Black Box testing is ideally suited for Waterfall environments, but falls short in the more progressive development methods due to its inherited limitations. DAST tools can’t be used on source code or uncomplied application codes, delaying the security deployment till the latter stages of development. DAST (Dynamic Application Security Testing) is a black-box security testing methodology in which an application is tested from the outside in by examining an application in its running state and trying to attack it just like an attacker would. 

• Interactive Application Security Testing (IAST):

IAST is designed to address the shortcomings of SAST and DAST by combining elements of both approaches.
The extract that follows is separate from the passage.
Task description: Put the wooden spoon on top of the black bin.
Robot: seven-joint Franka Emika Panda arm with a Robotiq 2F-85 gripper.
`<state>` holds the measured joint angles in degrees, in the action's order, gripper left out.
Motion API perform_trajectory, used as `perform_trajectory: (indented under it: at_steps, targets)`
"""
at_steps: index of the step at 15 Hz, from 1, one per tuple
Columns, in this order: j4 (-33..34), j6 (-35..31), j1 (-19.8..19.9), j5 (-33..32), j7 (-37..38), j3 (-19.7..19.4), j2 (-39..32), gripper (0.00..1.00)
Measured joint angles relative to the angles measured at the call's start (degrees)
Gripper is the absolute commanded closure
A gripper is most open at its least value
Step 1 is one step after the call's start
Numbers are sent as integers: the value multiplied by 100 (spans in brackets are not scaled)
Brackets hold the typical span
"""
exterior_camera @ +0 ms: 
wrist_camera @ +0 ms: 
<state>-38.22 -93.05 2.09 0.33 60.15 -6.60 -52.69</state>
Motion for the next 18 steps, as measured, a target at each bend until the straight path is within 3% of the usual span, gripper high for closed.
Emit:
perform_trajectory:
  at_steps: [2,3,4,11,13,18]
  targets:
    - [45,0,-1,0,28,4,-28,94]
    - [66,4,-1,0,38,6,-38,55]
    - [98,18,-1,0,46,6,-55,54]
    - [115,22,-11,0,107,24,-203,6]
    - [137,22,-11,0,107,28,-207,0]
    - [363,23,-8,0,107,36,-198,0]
IAST places an agent within an application and performs all its analysis in the app in real-time and anywhere in the development process ­­ IDE, continuous integrated environment, QA or even in production. Because both SAST and DAST are older technologies, there are those who argue they lack what it takes to secure modern web and mobile apps. For example, SAST has a difficult time dealing with libraries and frameworks found in modern apps. That’s because static tools only see code they can follow. What’s more, libraries and third ­party components often cause static tools to choke, producing “lost sources” and “lost sinks” messages. The same is true for frameworks. Run a static tool on an API, web service or REST endpoint, and it won’t find anything wrong in them because it can’t understand the framework.

Secure Coding Standard

• C++

The CERT C++ Secure Coding Standard is primarily intended for developers of C++ language programs but may also be used by software acquirers to define the requirements for software. The standard is of particular interest to developers who are building high-quality systems that are reliable, robust, and resistant to attack. While not intended for C programmers, the standard may also be of some value to these developers because the vast majority of issues identified for C language programs are also issues in C++ programs, although in many cases the solutions are different.

• C

The SEI CERT C Coding Standard, 2016 Edition provides rules for secure coding in the C programming language. The goal of these rules and recommendations is to develop safe, reliable, and secure systems, for example by eliminating undefined behaviors that can lead to undefined program behaviors and exploitable vulnerabilities. Conformance to the coding rules defined in this standard are necessary (but not sufficient) to ensure the safety, reliability, and security of software systems developed in the C programming language. It is also necessary, for example, to have a safe and secure design. Safety-critical systems typically have stricter requirements than are imposed by this coding standard, for example requiring that all memory be statically allocated. However, the application of this coding standard will result in high-quality systems that are reliable, robust, and resistant to attack.